When I first arrived at the nursing home, Dad was busily wheeling around in his wheelchair, using his feet to move forward. He got a bit of exercise that way and certainly a substantial change in scenery. The first moment I arrived, other than greeting me with a big “Hello Lyn!” and a smile, he scarcely stopped for a visit. I had to tag along if I was going to visit because he obviously had traveling plans. So I wheeled him throughout the very large nursing home, and at every door, he would push to see if he could open it. It is a locked facility for just such reasons, and you need to punch in a security code to exit certain areas. He knew the doors wouldn’t acquiesce, but gave them a perfunctory push just the same.
Each day fell into a familiar pattern, except for the day we went to the dentist. It was quite cold in Alabama. I did not want to expose him to the harsh winter weather. However, widening Dad’s horizons beyond the sequestered Alzheimer’s Unit seemed to satisfy his wanderlust.
The last day of my visit, I saw my son Brad crouched down beside Dad’s wheelchair. He was chatting with Dad as Dad busily rattled the rail on the door, seeing if by some fluke the door would open for him.
He had never been so intent on getting out as he was this last visit. I suppose I should have foreseen this change. I know wandering is a symptom of his condition, and in our daily phone chats he had mentioned several times that he was trying to decide where to go. One day he told me he wasn’t sure if he would stay there or go home. When I asked which home he was going to, he wasn’t able to answer and returned to stating the problem over and over several times. I just acknowledged that he seemed quite busy and had some big decisions to make. He liked that and appeared to be savoring his problem.
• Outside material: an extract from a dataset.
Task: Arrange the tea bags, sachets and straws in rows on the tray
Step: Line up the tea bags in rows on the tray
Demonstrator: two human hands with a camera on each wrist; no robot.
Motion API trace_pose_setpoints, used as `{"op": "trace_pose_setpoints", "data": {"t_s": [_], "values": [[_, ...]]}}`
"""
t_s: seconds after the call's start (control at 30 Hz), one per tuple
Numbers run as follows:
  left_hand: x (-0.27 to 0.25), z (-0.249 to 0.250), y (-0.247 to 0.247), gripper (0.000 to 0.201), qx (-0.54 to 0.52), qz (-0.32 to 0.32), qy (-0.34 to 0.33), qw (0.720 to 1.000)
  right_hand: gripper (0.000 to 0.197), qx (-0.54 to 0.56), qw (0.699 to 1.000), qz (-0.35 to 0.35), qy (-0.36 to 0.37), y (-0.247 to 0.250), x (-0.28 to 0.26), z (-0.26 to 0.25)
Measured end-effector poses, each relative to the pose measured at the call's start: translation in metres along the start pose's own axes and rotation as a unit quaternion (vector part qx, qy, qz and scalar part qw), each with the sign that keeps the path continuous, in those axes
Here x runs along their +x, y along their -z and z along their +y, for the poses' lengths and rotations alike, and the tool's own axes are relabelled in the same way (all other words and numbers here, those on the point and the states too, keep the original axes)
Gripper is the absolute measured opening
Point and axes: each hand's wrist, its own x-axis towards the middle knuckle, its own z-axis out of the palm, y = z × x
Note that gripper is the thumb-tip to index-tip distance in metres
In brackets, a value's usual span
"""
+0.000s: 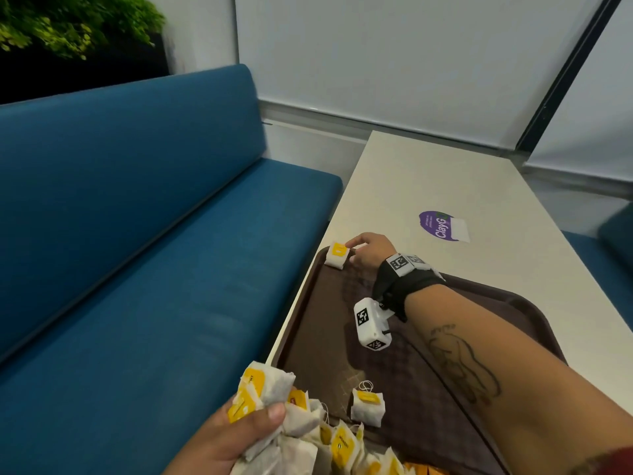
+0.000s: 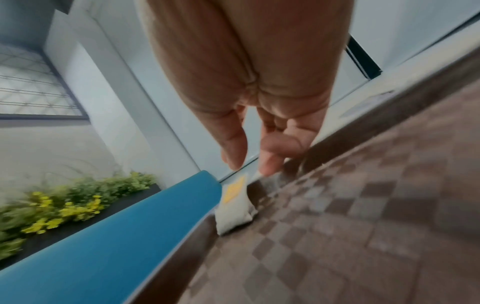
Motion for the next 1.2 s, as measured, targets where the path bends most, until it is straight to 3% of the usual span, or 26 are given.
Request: {"op": "trace_pose_setpoints", "data": {"t_s": [0.07, 0.13, 0.2, 0.3, 0.37, 0.5, 0.67, 0.8, 0.93, 1.03, 1.2], "values": [[-0.001, 0.004, -0.007, 0.092, -0.028, -0.023, -0.006, 0.999, 0.027, -0.029, 0.999, 0.011, 0.03, 0.012, -0.015, -0.008], [-0.001, 0.005, -0.011, 0.093, -0.034, -0.015, -0.019, 0.999, 0.023, -0.014, 0.997, -0.032, 0.063, 0.023, -0.045, -0.021], [0.001, 0.004, -0.015, 0.096, -0.042, -0.023, -0.025, 0.999, 0.014, 0.027, 0.987, -0.134, 0.086, 0.033, -0.084, -0.032], [0.002, 0.006, -0.027, 0.096, -0.048, -0.036, -0.046, 0.997, 0.014, 0.067, 0.942, -0.302, 0.132, 0.044, -0.142, -0.041], [0.001, 0.006, -0.035, 0.097, -0.073, -0.052, -0.05, 0.995, 0.011, 0.061, 0.926, -0.341, 0.154, 0.047, -0.176, -0.043], [0.004, -0.002, -0.047, 0.094, -0.084, -0.071, -0.048, 0.993, 0.011, 0.052, 0.932, -0.325, 0.152, 0.045, -0.22, -0.043], [0.003, -0.012, -0.057, 0.081, -0.096, -0.084, -0.04, 0.991, 0.018, 0.041, 0.956, -0.26, 0.127, 0.048, -0.236, -0.031], [0.003, -0.018, -0.059, 0.085, -0.09, -0.037, -0.039, 0.994, 0.016, 0.105, 0.965, -0.21, 0.114, 0.053, -0.24, -0.023], [0.001, -0.024, -0.067, 0.072, -0.094, 0.008, -0.039, 0.995, 0.02, 0.149, 0.962, -0.197, 0.118, 0.053, -0.244, -0.015], [0.003, -0.026, -0.068, 0.044, -0.123, -0.026, -0.049, 0.991, 0.018, 0.192, 0.945, -0.24, 0.113, 0.052, -0.251, -0.011], [0.001, -0.021, -0.074, 0.084, -0.12, -0.059, -0.077, 0.988, 0.024, 0.286, 0.903, -0.308, 0.091, 0.054, -0.253, -0.004]]}}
Everyone needs a good problem to chew on once in awhile. It gives your life significance and lends importance to activities. You see, what the problem is, is quite irrelevant–just so you have one. If you add to your problem “places to go and people to see,” you have a recipe for entertainment. So my little dad was just a bundle of entertainment this trip, having moved beyond a more sedentary existence as he became a “traveling man.”
I’m glad to see that this trip seemed more lighthearted for both of you. And giving him a problem to solve and consider was probably a great present to him. It let him use his mind whilst his feet were impelling him forward. In ways – sometimes your stories remind me of stories of an active young boy, anxious to know the world.
WC
It’s nice that your Dad still has a desire and curiousity for ‘more’.
My Dad lost that well over a year ago.
Enjoy the time with him now. Sometimes ‘today’ is all you can really count on.
I wish the best for you in the upcoming year.
Should you ever need a shoulder to lean on, email me.
I have really big shoulders…
Take care, PG.
~m
WC – That’s right. In many ways my dad reminds me of an active young boy, and now that his memory is fading fast, everything seems rather “new” for him. Traveling was always one of his joys, and throughout his life, he had been an adventurerer of one kind or another–even if only on a small scale and if in no other way, at least in terms of seeing what the next moment will bring.
~ PG
Michael – Thanks for the advice to enjoy my dad while I can and for the offer of your big shoulders to lean on. It’s tough to watch my father’s decline. I wish you the best too in the upcoming year.
~ PG
Hey, stumbled onto you blog and it really struck a chord with me. My grandmother had Alzheimers…. the long goodbye they call it. It is really hard to watch a loved one go through, to lose that person slowly, inevitably. You write with such insight and grace, and I hope that this transition, this difficult phase, sees you with lots of kindness and support around you. Also, sometimes, in moments of lucidity, it isnt all bad. Sometimes my grandmother cracked jokes about needing help to go to the bathroom, bless her, and there will be such moments. We were sometimes able to laugh together, and she remembered be enough, before she left this world, to hold me close a few times. Laughter will remind you of the person who is still there, masked, dormant within the disease, but still there. Stay steady. Its hard but its real, and you’ll do okay. You can email me too, if you like. I know what it means to deal with this.
Thank you for your kind thoughts, insights, wishes, and offer to email, hummingfbird. This sort of dimentia has touched so many people’s lives, and it seems to have become more and more commonplace these days. You’re right–there are those good moments, the ones of lucidity or laughter, and clinging to them makes the journey more bearable. Still too long, but more bearable. You had some wonderful times with your grandmother and thanks so much for going out of your way to share them with me.
~ PG
Having gone through the dementia thing with my dad, I can empathize with your experience. No advice–you’ll find your way through because you have to–but I’m praying for the ups and downs of letting go what you used to know of him. I like your approach–celebrate each day. Remember him as the person you know he is deep inside. You are in my prayers. Truly.